Brilli M, Fondi M, Fani R, Mengoni A, Ferri L, Bazzicalupo M, Biondi EG - BMC Syst Biol (2010)

Bottom Line: The regulatory cell cycle architecture was identified in all representative alpha-proteobacteria, revealing a high diversification of circuits but also a conservation of logical features.An evolutionary model was proposed where ancient alphas already possessed all modules found in Caulobacter arranged in a variety of connections.Two schemes appeared to evolve: a complex circuit in Caulobacterales and Rhizobiales and a simpler one found in Rhodobacterales.

View Article: PubMed Central - HTML - PubMed

Affiliation: Department of Evolutionary Biology, University of Florence, via Romana, 17, Florence, Italy.

ABSTRACT

Background: In the bacterium Caulobacter crescentus, CtrA coordinates DNA replication, cell division, and polar morphogenesis and is considered the cell cycle master regulator. CtrA activity varies during cell cycle progression and is modulated by phosphorylation, proteolysis and transcriptional control. In a phosphorylated state, CtrA binds specific DNA sequences, regulates the expression of genes involved in cell cycle progression and silences the origin of replication. Although the circuitry regulating CtrA is known in molecular detail in Caulobacter, its conservation and functionality in the other alpha-proteobacteria are still poorly understood.

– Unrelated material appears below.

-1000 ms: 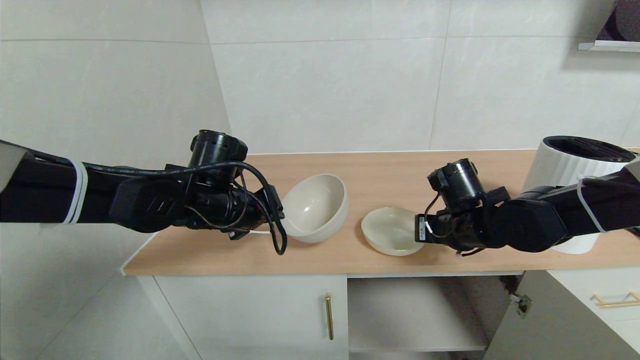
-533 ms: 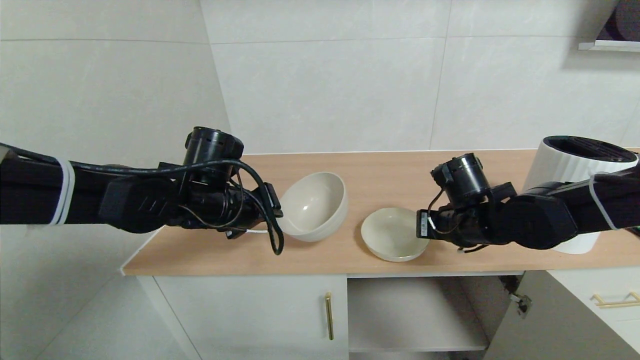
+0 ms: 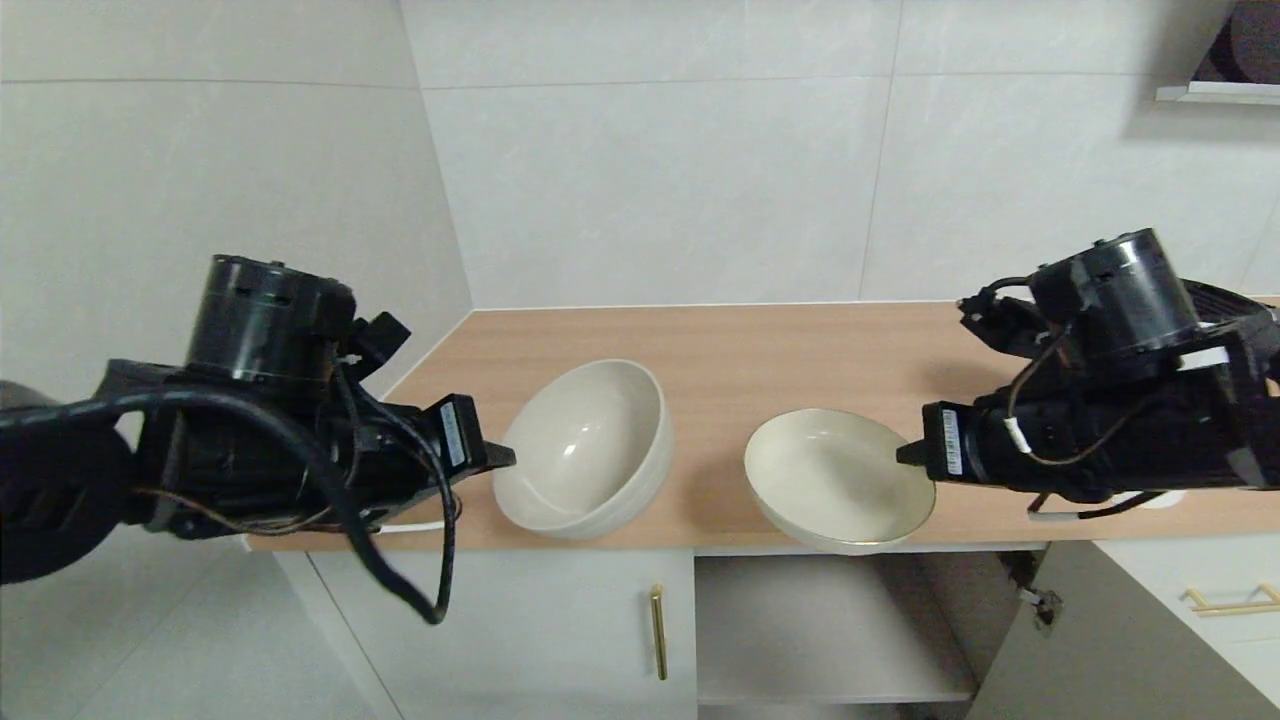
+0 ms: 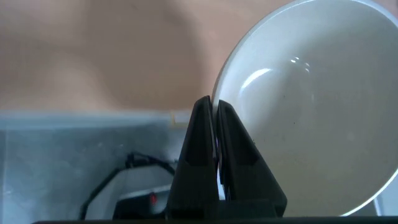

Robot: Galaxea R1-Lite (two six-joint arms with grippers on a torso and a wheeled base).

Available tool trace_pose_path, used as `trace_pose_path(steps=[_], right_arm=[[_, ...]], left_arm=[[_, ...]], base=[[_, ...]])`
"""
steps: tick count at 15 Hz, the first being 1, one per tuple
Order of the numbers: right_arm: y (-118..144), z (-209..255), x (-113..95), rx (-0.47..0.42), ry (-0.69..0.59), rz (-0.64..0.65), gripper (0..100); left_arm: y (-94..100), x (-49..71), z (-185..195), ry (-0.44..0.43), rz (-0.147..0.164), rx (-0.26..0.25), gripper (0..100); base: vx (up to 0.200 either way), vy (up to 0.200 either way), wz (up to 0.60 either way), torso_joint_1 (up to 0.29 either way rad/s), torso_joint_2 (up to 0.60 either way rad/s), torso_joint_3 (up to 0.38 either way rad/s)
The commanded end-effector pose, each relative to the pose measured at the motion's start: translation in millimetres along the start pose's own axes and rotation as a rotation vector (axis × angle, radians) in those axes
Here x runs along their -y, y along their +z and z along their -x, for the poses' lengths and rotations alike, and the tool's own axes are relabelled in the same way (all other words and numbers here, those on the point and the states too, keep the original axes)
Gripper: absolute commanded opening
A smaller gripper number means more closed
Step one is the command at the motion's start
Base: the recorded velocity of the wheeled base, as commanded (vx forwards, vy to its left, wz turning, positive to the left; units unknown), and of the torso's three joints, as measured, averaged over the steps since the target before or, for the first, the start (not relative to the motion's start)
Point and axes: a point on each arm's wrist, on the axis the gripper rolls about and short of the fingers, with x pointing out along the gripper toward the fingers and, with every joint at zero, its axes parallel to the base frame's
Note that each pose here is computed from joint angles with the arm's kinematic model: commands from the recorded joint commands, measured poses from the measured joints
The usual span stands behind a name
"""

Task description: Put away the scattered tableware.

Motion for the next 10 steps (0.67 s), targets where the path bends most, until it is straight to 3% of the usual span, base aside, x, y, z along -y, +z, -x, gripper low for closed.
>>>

Results: Orthologs of Caulobacter factors involved in the regulation of CtrA were systematically scanned in genomes of alpha-proteobacteria. In particular, orthologous genes of the divL-cckA-chpT-ctrA phosphorelay, the divJ-pleC-divK two-component system, the cpdR-rcdA-clpPX proteolysis system, the methyltransferase ccrM and transcriptional regulators dnaA and gcrA were identified in representative genomes of alpha-proteobacteria. CtrA, DnaA and GcrA binding sites and CcrM putative methylation sites were predicted in promoter regions of all these factors and functions controlled by CtrA in all alphas were predicted.

Conclusions: The regulatory cell cycle architecture was identified in all representative alpha-proteobacteria, revealing a high diversification of circuits but also a conservation of logical features. An evolutionary model was proposed where ancient alphas already possessed all modules found in Caulobacter arranged in a variety of connections. Two schemes appeared to evolve: a complex circuit in Caulobacterales and Rhizobiales and a simpler one found in Rhodobacterales.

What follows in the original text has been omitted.